Characterization of squamous esophageal cells resistant to bile acids at acidic pH: implication for Barrett's esophagus pathogenesis

Abstract

Barrett's esophagus (BE) is a premalignant condition, where normal squamous epithelium is replaced by intestinal epithelium. BE is associated with an increased risk of developing esophageal adenocarcinoma (EAC). However, the BE cell of origin is not clear. We hypothesize that BE tissue originates from esophageal squamous cells, which can differentiate to columnar cells as a result of repeated exposure to gastric acid and bile acids, two components of refluxate implicated in BE pathology. To test this hypothesis, we repeatedly exposed squamous esophageal HET1A cells to 0.2 mM bile acid (BA) cocktail at pH 5.5 and developed an HET1AR-resistant cell line.
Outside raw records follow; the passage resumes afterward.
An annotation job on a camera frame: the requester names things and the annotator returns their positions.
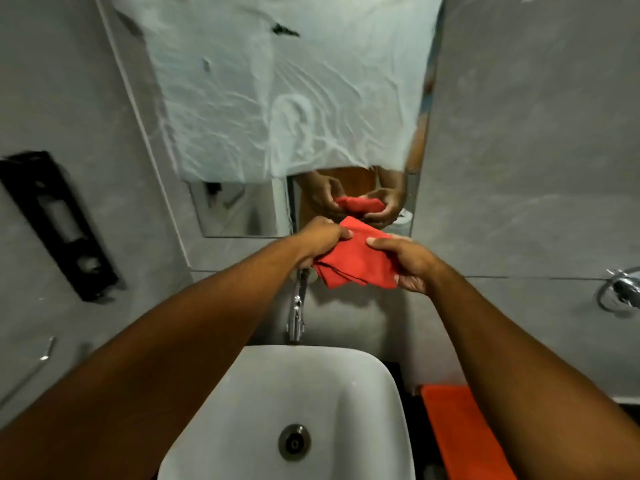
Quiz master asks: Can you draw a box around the person's right hand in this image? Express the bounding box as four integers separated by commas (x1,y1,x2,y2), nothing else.
366,236,444,296

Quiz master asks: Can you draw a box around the person's left hand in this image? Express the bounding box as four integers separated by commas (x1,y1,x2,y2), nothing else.
295,216,354,269

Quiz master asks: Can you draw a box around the red cloth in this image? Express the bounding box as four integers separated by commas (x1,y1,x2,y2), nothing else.
312,216,401,290

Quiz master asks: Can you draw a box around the person's right forearm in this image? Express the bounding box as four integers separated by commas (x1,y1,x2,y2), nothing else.
428,267,640,480

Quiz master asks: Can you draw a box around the person's left forearm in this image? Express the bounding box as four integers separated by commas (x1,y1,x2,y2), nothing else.
0,236,304,480

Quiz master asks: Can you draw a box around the chrome faucet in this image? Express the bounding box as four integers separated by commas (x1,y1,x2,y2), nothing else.
286,267,319,344

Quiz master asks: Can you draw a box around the white plastic sheet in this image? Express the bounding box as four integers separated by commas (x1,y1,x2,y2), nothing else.
111,0,445,184

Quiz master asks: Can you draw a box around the white ceramic sink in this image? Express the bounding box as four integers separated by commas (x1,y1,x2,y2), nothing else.
157,345,417,480

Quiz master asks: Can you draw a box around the metal sink drain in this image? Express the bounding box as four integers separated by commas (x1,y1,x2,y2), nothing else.
277,424,312,462

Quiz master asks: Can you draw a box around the wall mirror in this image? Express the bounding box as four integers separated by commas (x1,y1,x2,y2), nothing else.
95,0,446,239

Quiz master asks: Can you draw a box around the chrome wall valve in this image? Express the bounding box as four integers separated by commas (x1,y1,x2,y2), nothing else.
596,266,640,314

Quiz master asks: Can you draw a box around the black wall holder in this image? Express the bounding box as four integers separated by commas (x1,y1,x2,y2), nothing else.
0,151,121,303

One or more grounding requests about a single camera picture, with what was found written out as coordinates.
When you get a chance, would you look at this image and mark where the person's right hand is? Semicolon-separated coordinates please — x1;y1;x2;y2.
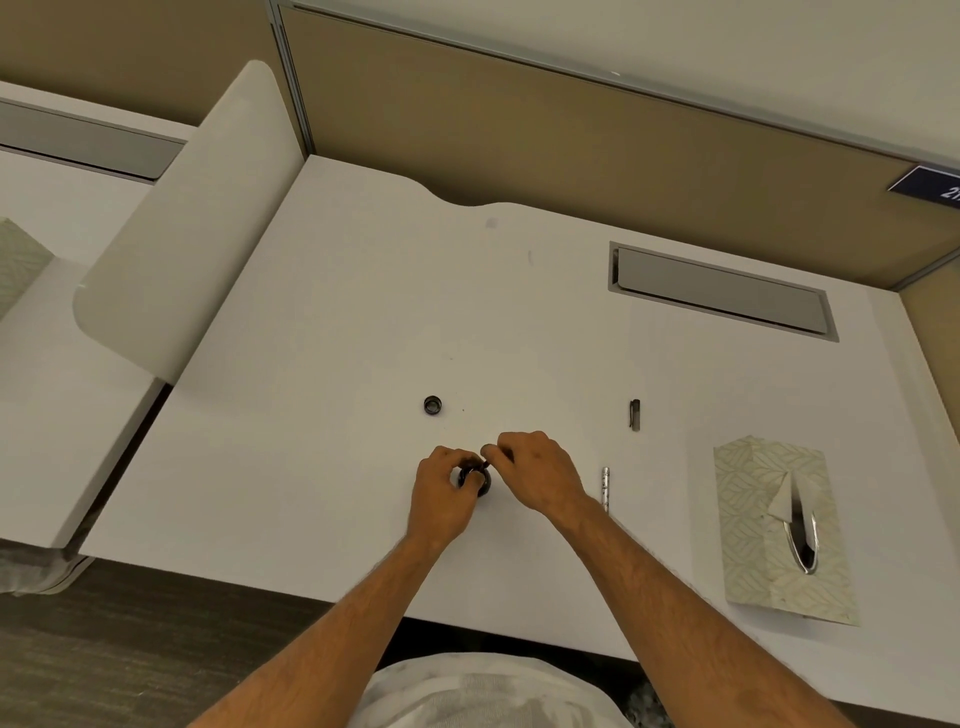
480;430;591;519

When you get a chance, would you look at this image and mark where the person's left hand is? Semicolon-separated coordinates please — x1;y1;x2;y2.
405;445;489;549

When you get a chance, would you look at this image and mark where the person's right forearm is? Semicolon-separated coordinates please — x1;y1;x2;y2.
553;491;860;728

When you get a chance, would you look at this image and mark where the person's left forearm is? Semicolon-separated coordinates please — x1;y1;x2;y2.
186;525;460;728

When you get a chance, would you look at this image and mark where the person's white shirt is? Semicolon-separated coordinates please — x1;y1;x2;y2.
358;651;639;728

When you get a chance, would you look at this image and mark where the white tissue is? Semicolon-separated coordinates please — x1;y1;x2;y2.
765;471;801;524

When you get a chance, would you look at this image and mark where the leaf patterned tissue box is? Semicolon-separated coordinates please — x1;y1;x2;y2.
0;218;55;322
712;432;861;627

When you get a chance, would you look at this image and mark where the tan fabric partition panel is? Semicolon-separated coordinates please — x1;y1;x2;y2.
268;0;960;292

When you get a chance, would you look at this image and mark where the white curved desk divider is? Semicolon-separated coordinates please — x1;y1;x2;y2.
72;59;307;387

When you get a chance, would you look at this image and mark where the dark blue sign plate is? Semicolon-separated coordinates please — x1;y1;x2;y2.
887;162;960;208

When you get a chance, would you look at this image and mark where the grey desk cable cover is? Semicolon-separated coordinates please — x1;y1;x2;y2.
0;98;187;186
608;241;840;344

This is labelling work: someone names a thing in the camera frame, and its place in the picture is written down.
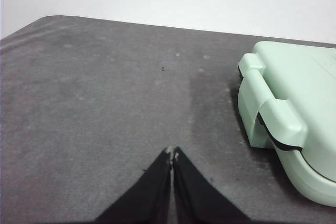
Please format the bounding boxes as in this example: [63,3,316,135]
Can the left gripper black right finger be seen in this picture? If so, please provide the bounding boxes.
[172,146,253,224]

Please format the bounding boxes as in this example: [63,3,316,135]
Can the green hinged griddle cover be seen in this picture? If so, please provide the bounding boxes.
[237,40,336,183]

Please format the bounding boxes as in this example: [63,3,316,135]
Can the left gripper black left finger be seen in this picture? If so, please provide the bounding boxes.
[94,147,173,224]

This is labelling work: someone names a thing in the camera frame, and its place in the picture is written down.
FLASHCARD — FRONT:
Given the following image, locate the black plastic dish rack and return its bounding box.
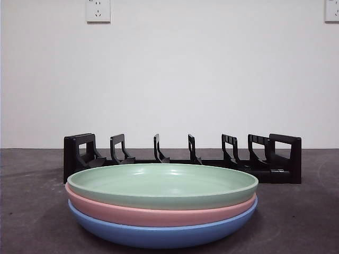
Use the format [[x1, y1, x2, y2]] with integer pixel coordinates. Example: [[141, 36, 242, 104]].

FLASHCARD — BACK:
[[63, 133, 302, 185]]

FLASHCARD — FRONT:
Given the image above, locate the pink plate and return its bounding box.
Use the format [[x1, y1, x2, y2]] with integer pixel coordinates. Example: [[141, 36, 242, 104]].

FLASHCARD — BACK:
[[65, 184, 259, 228]]

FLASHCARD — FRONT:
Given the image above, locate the light green plate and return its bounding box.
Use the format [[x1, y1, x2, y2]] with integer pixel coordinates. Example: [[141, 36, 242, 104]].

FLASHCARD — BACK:
[[67, 163, 260, 211]]

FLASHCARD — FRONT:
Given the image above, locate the white wall power outlet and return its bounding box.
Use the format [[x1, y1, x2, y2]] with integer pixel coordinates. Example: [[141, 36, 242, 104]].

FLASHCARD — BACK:
[[86, 0, 111, 24], [325, 0, 339, 24]]

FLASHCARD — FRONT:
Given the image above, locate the light blue plate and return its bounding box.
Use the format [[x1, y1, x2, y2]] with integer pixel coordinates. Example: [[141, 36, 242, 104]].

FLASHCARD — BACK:
[[68, 198, 259, 249]]

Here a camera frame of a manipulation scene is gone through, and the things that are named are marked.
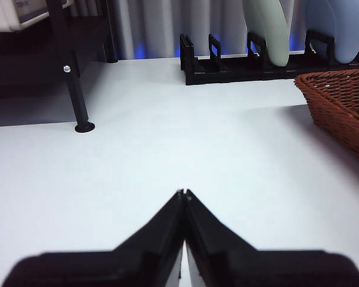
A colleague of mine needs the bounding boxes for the black metal shelf frame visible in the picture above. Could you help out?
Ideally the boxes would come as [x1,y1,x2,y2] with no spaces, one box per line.
[0,0,119,134]

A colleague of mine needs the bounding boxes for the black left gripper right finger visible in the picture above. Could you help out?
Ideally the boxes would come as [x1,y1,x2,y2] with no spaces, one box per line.
[184,188,359,287]

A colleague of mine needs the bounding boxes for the brown wicker basket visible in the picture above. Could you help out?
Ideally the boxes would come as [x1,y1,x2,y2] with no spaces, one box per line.
[294,68,359,167]

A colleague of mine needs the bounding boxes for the grey pleated curtain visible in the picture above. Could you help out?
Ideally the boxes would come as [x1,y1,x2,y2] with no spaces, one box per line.
[68,0,359,59]

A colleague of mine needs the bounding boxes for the blue glowing light strip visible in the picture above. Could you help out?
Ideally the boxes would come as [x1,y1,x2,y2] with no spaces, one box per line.
[133,32,359,59]

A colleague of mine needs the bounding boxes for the light blue plate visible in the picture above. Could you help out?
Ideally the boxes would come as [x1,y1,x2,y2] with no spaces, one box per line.
[304,0,359,64]

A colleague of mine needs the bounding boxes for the black dish rack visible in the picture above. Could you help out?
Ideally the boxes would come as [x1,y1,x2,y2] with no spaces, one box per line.
[179,28,359,86]

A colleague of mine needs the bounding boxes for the white toaster oven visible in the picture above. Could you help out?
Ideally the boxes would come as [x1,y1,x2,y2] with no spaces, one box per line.
[0,0,71,33]

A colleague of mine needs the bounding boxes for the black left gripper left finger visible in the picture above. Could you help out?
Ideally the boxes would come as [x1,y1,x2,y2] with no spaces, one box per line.
[1,190,185,287]

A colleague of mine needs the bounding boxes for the pale green plate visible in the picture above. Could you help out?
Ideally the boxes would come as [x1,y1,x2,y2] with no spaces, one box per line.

These cells are able to survive and proliferate after repeated 2-h treatments with BA at pH 5.5. HET1AR cells are resistant to acidification and express markers of columnar differentiation, villin, CDX2, and cytokeratin 8/18. HET1AR cells have increased amounts of reactive oxygen species, concomitant with a decreased level and activity of manganese superoxide dismutase compared with parental cells. Furthermore, HET1AR cells express proteins and activate signaling pathways associated with inflammation, cell survival, and tumorigenesis that are thought to contribute to BE and EAC development. These include STAT3, NF-κB, epidermal growth factor receptor (EGFR), cyclooxygenase-2, interleukin-6, phosphorylated mammalian target of rapamycin (p-mTOR), and Mcl-1. The expression of prosurvival and inflammatory proteins and resistance to cell death could be partially modified by inhibition of STAT3 signaling. In summary, our study shows that long-term exposure of squamous cells to BA at acidic pH causes the cells to display the same characteristics and markers as BE.